Потом её фотографировали. С какой стороны она фотогеничнее? Фотогеничность - у неё, у мёртвой?
Церемония похорон окончательно обезличила её, и всем стало легче. Мы шли за бренными останками сквозь снежную вьюгу. В религиозные формулы нужно было только вставить её имя. "Сестра наша…" Со свечей на пальто провожающих капал воск, который позже удаляли утюжкой.
Снег валил такой густой, что к нему никак нельзя было привыкнуть, и всё поглядывали на небо: не кончается ли. Свечи гасли одна за другой, их больше не зажигали.
Я вспомнил, что не раз читал, как бывает, что, заболев по время похорон, человек умирал.
За кладбищенской стеной сразу начинался лес.

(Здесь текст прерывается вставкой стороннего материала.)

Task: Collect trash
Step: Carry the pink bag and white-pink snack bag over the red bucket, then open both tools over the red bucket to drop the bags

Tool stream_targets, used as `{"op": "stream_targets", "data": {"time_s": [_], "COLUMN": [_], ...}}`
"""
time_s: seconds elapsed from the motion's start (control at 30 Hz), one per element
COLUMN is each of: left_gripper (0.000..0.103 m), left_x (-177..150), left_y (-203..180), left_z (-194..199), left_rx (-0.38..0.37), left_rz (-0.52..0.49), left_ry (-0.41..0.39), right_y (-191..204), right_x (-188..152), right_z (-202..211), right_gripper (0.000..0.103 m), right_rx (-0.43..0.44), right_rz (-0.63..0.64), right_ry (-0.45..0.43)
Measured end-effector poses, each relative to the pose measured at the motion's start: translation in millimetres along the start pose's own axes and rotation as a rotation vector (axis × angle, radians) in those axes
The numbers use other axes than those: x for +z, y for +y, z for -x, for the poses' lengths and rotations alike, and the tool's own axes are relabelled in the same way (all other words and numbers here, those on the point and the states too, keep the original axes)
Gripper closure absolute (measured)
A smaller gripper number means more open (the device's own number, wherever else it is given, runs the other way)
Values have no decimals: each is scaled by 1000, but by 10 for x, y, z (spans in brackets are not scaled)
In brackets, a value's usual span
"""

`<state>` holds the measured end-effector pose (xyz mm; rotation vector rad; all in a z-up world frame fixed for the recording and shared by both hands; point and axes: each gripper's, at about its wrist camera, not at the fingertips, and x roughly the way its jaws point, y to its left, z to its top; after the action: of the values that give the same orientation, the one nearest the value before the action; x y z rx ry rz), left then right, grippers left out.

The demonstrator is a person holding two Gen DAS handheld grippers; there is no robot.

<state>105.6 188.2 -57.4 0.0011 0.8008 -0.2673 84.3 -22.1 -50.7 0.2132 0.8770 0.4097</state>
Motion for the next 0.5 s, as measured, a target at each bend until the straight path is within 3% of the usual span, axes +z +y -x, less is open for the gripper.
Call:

Лес был сосновый и покрывал склоны довольно отвесного холма. Деревья росли так плотно, что уже от второго ряда видны были одни макушки, и дальше - макушки за макушками. Сильные порывы ветра разрывали снежную завесу, но деревья по шевелились. Я перевёл взгляд от могилы, от которой быстро удалялись люди, на неподвижные деревья: впервые природа показалась мне и впрямь жестокой. Так вот они, стало быть, факты! Лес говорил сам за себя. Кроме бесчисленных макушек, всё было не в счёт; на их фойе какое-то случайное скопление фигурок, которые теперь быстро исчезали из виду. Мне казалось, что кто-то надо мной издевается, и я ощутил полнейшую беспомощность. Внезапно, охваченный бессильной яростью, я понял, что обязан написать что-нибудь о своей матери.
Позднее, дома, уже вечером, я поднимался по лестнице. И внезапно прыжком перемахнул через несколько ступенек. При этом я как-то по-детски хихикнул, да ещё чужим голосом, словно собирался чревовещать. По последним ступенькам я взбежал бегом. Наверху, кичливо стукнув себя кулаком в грудь, я сам себя обнял. Медленно, с чувством собственного достоинства, как обладатель некоей редкостной тайны, спустился я затем вниз.